For verify cell can be in the alginate calcium micro gel bead well growth, adopting diameter is 2 millimeters alginate calcium micro gel bead embedding mouse neural stem cell, carries out vitro culture and evaluation.Particularly, prepare the 6th generation mouse neural stem cell suspension, total cellular score is 9 * 10
5Individual, cell density is adjusted into 4 * 10
5CellsmL
-1This cell suspension and 1.5% sodium alginate soln mixed with 1: 4 volume ratio (this moment, cell density was 0.8 * 10
5CellsmL
-1), by 5
#Syringe needle dropwise is added drop-wise to 1.5%CaCl
2In the solution, agitation condition reacted 10 minutes down, and PBS washing three times uses screen filtration then to obtain micro gel bead.These micro gel beads are equally divided into three parts, are inoculated in the culturing bottle that 3 milliliters of nutrient solutions are housed and cultivate.Other gets the mouse neural stem cell suspension of a same total cellular score, is divided into three parts, without the micro gel bead embedding, with 1 * 10
5CellsmL
-1Density be inoculated in the culturing bottle that 3 milliliters of nutrient solutions are housed, group is carried out static cultivation in contrast.
Cultivate after 7 days, with 55mM sodium citrate solution dissolving alginate calcium micro gel bead, reacted 10 minutes, centrifugal 10 minutes of 1500rpm abandons supernatant, adds 1 milliliter of substratum, piping and druming, and counting, immunohistochemical methods is identified.Gather in the crops the neural stem cell of control group simultaneously, digestion, piping and druming, counting, immunohistochemical methods is identified.
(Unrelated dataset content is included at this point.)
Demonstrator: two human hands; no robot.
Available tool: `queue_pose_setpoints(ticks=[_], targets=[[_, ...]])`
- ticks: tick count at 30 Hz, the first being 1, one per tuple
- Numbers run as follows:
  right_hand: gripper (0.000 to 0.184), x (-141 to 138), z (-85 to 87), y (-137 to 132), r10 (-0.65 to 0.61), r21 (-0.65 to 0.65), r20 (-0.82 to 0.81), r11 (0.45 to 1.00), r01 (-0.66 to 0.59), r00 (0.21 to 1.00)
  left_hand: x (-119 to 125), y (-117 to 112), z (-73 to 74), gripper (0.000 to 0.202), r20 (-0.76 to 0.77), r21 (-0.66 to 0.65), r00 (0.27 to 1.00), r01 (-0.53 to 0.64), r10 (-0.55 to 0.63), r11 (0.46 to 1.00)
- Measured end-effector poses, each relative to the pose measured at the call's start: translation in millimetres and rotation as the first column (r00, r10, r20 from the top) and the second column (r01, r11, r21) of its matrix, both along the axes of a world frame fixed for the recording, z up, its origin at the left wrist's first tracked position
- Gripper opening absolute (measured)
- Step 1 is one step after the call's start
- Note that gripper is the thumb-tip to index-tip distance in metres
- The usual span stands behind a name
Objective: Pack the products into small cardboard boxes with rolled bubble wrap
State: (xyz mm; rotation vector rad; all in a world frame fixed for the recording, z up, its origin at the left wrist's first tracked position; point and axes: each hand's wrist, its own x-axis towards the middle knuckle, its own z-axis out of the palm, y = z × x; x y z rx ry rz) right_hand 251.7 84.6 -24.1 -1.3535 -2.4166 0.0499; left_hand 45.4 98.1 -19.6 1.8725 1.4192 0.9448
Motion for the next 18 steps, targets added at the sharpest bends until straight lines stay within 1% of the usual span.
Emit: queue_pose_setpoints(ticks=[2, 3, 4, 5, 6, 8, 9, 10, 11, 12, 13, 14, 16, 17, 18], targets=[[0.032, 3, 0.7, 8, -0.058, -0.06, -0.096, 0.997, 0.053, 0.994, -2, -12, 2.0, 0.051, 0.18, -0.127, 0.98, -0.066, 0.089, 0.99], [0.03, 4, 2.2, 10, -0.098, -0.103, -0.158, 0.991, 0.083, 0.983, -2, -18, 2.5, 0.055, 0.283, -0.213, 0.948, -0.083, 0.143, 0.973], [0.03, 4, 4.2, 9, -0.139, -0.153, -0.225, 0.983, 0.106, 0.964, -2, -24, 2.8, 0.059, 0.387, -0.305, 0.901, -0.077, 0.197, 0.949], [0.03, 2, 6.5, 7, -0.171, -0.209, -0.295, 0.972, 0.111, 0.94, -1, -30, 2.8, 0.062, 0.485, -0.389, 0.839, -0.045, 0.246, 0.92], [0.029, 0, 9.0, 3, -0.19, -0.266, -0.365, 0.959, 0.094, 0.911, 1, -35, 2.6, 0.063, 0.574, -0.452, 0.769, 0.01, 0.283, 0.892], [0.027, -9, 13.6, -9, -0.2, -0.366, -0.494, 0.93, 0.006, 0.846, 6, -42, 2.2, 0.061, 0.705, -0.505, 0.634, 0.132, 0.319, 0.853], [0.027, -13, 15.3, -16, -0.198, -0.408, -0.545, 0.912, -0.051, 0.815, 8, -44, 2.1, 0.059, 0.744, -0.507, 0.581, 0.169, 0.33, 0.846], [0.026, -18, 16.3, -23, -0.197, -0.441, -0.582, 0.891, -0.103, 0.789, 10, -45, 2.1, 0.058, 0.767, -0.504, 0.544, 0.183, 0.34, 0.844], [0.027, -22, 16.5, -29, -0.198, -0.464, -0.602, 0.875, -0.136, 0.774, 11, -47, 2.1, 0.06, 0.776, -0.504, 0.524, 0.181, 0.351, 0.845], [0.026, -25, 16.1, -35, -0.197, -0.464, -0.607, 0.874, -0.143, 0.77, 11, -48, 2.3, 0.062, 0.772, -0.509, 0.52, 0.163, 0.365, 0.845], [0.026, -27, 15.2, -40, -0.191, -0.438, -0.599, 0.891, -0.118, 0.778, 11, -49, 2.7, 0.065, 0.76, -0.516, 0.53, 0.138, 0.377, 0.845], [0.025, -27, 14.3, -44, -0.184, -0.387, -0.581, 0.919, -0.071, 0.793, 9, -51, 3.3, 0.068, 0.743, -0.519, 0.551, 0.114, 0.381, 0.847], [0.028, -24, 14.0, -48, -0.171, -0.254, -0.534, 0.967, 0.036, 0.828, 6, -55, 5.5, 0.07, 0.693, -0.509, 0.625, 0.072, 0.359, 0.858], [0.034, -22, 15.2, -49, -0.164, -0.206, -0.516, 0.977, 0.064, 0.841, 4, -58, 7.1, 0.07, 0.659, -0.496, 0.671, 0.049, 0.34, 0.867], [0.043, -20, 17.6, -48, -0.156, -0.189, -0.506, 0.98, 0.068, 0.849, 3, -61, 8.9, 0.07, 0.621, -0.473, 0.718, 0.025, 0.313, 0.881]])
More than test equal triplicate.
Experimental result: cultivate after 7 days, cellular control unit density reaches 2 * 10
5CellsmL
-1, amplification times is 2 times; Alginate calcium micro gel bead embedding group cell density reaches 1.58 * 10
5CellsmL
-1, amplification times is 1.98 times.Immunohistochemical methods identifies that the neural stem cell of finding in the micro gel bead is the same with the control group neural stem cell, can both express Nestin, and can neuralward unit and spongiocyte differentiation.Fig. 5 is that (A:Day 0 for the Photomicrograph of alginate calcium micro gel bead (diameter is 2 millimeters) embedding mouse neural stem cell; B:Day 9).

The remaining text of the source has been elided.